The morning this was taken found me parked in plain sight, sitting in the car with the windows down, t-shirt and shorts, radio on at 4:45 a.m. KTYD out of Santa Barbara was playing the old Neil Young classic "Sugar Mountain" and the car was the listening room. The miniscule surf wasn't drowning out anything. I could see the Channel Islands offshore, and the lights of the oil rigs in the Channel, and the odd fishing boat at sea. No cars were coming by. It was a dream - old California with few people, warm winds, and limitless promise. Sunrise would bring the regular dawn patrol SUV brigade, each vehicle with one occupant, each occupant on the cell phone with compatriots at various surf spots along the coast. Everybody is dialed in. The freedom of this early morning probably was coming from the obvious lack of surf.
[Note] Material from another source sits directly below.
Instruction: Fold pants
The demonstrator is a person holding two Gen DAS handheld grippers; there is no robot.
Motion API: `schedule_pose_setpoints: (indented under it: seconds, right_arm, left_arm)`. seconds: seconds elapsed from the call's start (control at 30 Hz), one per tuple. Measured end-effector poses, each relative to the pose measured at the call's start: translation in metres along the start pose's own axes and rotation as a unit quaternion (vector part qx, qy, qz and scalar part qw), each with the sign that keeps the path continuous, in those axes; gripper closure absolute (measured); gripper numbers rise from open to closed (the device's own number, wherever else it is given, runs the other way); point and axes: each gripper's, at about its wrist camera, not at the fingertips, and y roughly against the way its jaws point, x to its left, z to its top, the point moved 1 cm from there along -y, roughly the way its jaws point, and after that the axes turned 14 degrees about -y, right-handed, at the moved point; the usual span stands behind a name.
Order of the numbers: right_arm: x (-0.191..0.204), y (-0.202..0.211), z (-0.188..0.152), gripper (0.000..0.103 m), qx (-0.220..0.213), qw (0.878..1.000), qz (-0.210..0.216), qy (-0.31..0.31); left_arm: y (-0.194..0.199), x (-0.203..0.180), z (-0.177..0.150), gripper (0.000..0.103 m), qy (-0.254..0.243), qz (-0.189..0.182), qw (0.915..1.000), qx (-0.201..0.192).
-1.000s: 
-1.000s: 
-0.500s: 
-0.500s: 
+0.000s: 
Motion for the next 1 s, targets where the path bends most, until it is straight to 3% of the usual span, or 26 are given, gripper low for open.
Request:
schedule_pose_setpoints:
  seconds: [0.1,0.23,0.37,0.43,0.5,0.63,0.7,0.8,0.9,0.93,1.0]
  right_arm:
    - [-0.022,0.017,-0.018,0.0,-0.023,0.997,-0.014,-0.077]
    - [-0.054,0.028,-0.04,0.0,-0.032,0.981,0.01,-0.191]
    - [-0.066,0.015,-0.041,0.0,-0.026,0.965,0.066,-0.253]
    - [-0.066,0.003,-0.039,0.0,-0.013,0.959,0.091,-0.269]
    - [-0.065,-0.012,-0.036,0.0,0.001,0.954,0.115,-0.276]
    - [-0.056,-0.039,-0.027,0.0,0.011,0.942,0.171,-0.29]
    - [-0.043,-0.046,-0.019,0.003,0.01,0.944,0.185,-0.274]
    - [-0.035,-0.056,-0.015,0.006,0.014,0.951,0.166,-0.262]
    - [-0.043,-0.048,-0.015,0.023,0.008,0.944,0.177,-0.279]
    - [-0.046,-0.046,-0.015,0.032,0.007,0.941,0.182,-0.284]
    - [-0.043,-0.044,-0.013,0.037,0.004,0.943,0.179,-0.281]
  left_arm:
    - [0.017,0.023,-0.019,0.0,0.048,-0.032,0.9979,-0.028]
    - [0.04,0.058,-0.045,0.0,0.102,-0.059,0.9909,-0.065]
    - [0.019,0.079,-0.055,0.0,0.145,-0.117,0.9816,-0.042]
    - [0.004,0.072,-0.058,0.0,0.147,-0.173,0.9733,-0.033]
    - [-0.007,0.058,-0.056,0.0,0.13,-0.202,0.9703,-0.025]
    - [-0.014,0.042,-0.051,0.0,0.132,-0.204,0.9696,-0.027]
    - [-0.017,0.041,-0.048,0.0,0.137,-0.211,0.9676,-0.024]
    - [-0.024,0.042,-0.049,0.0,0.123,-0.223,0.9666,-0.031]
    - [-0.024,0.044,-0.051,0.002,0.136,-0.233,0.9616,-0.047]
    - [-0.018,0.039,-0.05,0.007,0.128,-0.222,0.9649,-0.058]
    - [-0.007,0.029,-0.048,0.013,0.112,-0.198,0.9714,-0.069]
Can you enjoy surfing more when there aren't any waves? It was an interesting thought, one which has lingered for several months. I eventually had to put it on hold for a while, along with the stigmata, as there were green caverns to investigate. Rain came and one day, as I walked over some railroad tracks and around a mud puddle, I noticed the color of my surf mat was less "bronze" and more like the warm gooey mud. I stood there holding the mat just above the organic surface of the shallow puddle and grinned like and idiot while the surf school grads with their rental softboards filed past, shaking their heads at my foolish error in equipment choice, probably glad to think that for once their boards wouldn't be the primary focus of scorn. If nothing else ever comes of it, getting that mat got me up and going and rejuiced the surf batteries to the point where I hardly think I need to go in the water for The Thrill.